## To do
Within the listing, each line that has the string "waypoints" should be copied.

## Stored data

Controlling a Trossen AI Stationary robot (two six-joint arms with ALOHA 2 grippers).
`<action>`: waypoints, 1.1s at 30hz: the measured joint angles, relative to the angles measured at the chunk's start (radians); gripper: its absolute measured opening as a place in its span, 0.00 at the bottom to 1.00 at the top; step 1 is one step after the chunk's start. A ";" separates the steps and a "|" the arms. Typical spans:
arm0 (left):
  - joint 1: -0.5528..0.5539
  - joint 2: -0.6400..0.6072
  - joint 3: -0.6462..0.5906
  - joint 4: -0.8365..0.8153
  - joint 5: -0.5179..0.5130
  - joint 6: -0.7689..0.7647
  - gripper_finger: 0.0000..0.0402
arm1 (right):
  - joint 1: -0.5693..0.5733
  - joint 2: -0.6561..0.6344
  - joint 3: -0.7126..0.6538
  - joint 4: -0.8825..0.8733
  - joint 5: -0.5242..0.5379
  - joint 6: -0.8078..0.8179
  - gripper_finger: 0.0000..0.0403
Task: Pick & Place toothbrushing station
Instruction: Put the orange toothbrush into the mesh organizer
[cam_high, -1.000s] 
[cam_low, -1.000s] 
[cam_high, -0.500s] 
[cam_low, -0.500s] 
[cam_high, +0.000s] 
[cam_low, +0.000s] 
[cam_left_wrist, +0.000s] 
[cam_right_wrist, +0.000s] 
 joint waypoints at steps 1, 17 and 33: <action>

## Answer box
`<action>`: waypoints, 1.1s at 30hz: the measured joint angles, relative to the angles measured at the chunk's start (radians); gripper: its absolute measured opening as a place in its span, 0.00 at the bottom to 1.00 at the top; step 1 is one step after the chunk's start. A ";" separates the steps and a "|" the arms. Typical spans:
 joint waypoints at steps 1, 17 and 33: <action>

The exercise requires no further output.